A: The Cooling Slope technique is used to improve the quality of propellers by reducing the thermal gradient and minimizing the formation of defects. This technique is particularly useful for casting complex shapes and reducing the risk of cracking.

Q: What are the benefits of adding TIC to aluminum A356?

A: The addition of TIC to aluminum A356 has been shown to improve the physical and mechanical properties of the material, including hardness, impact resistance, and wear resistance. This makes the propeller more durable and effective in its use.

Q: How does the addition of TIC affect the microstructure of aluminum A356?

A: The addition of TIC contributes to the refinement and composition of the α-al microstructure, resulting in a smoother and tighter microstructure. This improves the mechanical properties of the material.

Q: What are the implications of this study for the fishing industry?

A: The results of this study have significant implications for the fishing industry, as they provide a more effective and efficient solution for fishermen. The improved propellers will reduce the risk of damage and increase the lifespan of the propeller, resulting in cost savings and improved productivity.

Q: Can the results of this study be applied to other industries?

A: Yes, the results of this study can be applied to other industries that use aluminum alloys, such as the aerospace and automotive industries. The improved propellers can also be used in other applications, such as in the production of wind turbines and other machinery.

Q: What are the limitations of this study?

A: The limitations of this study include the use of a limited number of TIC compositions (0.15%, 0.17%, and 0.19%), the use of a single type of aluminum alloy (A356), and the use of a limited number of mechanical properties (hardness, impact resistance, and wear resistance).

Q: What are the future research directions for this study?

A: Future research directions include investigating the effect of TIC composition on the mechanical properties of aluminum A356, exploring the use of other reinforcement materials such as silicon carbide (SiC) and alumina (Al2O3), and investigating the effect of Cooling Slope technique on the quality of propellers.

Q: What are the potential applications of this study?

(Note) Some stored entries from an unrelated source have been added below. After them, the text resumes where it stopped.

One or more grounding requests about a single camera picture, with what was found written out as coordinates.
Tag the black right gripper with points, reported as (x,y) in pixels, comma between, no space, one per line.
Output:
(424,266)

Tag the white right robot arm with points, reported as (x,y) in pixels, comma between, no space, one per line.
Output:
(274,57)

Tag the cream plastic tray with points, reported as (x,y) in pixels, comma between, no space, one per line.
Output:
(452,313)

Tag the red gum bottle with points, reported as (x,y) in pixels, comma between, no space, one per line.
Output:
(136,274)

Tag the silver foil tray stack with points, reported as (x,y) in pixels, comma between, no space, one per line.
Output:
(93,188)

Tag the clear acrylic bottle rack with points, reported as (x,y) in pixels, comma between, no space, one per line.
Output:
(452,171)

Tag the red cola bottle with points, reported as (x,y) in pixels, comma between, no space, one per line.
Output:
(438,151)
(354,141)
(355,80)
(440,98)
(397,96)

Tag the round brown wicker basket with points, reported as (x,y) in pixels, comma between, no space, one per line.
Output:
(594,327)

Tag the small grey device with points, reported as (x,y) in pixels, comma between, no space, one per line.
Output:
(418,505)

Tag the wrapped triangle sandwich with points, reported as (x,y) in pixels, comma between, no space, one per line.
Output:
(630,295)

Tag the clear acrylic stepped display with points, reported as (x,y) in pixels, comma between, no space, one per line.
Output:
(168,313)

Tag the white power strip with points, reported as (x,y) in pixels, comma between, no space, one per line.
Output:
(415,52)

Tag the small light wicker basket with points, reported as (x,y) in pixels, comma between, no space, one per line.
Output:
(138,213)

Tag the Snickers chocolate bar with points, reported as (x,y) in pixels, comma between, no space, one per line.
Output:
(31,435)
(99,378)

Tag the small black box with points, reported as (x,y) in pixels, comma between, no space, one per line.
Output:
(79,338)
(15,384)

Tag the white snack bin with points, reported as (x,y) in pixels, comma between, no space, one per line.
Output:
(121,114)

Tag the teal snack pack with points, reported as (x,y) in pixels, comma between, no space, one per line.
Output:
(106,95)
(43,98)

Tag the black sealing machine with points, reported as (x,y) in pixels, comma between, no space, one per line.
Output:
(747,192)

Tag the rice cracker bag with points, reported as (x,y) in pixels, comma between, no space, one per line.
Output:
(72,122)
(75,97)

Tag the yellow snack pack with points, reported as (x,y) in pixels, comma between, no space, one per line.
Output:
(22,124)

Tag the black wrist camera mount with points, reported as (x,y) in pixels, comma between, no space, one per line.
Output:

A: The potential applications of this study include the production of high-quality propellers for the fishing industry, the development of improved materials for the aerospace and automotive industries, and the creation of more efficient and durable machinery for various industries.

Q: What are the potential benefits of this study?

A: The potential benefits of this study include improved propeller performance, reduced maintenance costs, increased productivity, and cost savings for the fishing industry. The study also has the potential to improve the quality of materials used in other industries, resulting in improved performance and reduced maintenance costs.

Q: What are the potential challenges of this study?

A: The potential challenges of this study include the development of new materials and processes, the need for further research and testing, and the potential for increased costs associated with the use of new materials and processes.

Q: What are the potential risks of this study?

A: The potential risks of this study include the risk of damage to equipment and personnel, the risk of environmental contamination, and the risk of intellectual property theft.